NHS North West was a strategic health authority (SHA) of the National Health Service in England.  It operated in the North West region, which is coterminous with the local government office region.

When created in 2006 it had regional oversight of 24 Primary Care Trusts, 23 acute NHS trusts, 8 mental health trusts, 7 specialist trusts, as well as the North West Ambulance Service.

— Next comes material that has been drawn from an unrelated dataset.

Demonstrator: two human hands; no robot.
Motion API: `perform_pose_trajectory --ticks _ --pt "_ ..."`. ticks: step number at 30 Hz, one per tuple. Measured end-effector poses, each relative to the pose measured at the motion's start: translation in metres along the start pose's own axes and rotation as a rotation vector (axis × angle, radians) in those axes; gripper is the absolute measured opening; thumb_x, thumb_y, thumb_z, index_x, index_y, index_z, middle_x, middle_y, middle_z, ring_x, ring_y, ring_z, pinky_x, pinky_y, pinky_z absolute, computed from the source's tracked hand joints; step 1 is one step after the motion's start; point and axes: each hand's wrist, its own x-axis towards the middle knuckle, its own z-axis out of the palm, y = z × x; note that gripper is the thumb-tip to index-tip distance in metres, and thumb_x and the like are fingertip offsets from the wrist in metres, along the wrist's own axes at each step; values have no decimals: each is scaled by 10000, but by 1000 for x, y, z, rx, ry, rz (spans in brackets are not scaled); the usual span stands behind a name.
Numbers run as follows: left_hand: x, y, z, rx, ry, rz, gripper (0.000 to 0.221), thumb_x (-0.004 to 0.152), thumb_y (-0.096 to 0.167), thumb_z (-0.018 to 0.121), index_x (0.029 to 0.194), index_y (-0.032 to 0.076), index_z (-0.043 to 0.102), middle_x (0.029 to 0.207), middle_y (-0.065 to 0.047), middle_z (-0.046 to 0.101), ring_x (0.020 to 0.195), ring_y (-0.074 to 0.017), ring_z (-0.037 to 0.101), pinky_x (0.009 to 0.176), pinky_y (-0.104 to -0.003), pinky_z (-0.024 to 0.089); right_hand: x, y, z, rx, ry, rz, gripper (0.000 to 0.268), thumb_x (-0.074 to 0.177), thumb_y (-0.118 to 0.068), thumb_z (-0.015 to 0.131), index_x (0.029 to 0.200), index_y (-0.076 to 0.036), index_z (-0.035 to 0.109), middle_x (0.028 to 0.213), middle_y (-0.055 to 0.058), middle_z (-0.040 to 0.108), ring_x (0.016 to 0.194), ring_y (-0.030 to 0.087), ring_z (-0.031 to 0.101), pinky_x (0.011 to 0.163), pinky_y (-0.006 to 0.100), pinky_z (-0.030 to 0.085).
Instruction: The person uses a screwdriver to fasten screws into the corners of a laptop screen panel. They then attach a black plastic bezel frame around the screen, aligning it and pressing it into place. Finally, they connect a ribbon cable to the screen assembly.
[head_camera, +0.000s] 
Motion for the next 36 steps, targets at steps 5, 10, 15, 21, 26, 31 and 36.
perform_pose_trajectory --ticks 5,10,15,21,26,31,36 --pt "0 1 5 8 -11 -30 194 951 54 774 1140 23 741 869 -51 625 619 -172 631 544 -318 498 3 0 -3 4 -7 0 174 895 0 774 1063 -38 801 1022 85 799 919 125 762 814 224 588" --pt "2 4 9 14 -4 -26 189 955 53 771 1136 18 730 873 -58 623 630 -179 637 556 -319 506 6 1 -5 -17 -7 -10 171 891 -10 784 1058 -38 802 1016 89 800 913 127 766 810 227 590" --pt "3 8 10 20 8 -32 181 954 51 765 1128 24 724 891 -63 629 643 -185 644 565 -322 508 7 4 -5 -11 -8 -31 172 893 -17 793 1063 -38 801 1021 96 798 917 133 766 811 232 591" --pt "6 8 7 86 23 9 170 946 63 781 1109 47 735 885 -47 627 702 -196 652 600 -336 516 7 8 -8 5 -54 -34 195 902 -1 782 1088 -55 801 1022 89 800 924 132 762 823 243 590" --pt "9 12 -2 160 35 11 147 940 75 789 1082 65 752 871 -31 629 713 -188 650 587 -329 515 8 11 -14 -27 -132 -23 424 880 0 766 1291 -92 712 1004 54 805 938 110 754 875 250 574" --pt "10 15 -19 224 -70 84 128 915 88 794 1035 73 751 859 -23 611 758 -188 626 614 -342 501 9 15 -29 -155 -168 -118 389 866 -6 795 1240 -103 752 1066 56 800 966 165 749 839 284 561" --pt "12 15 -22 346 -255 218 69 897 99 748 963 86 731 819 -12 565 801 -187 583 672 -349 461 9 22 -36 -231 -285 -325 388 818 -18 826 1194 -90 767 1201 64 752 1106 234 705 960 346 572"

In October 2011, in preparation for planned government changes, NHS North West, alongside NHS Yorkshire and Humberside and NHS North East became a part of the NHS North of England SHA cluster - a temporary administrative merger to manage the North of England health economy until the planned dissolution of SHAs in March 2013. The merger initially retained all staff but merged the three separate boards into one. The former Chief Executive of NHS North West, Mike Farrar left at that time to become the Chief Executive of the NHS Confederation.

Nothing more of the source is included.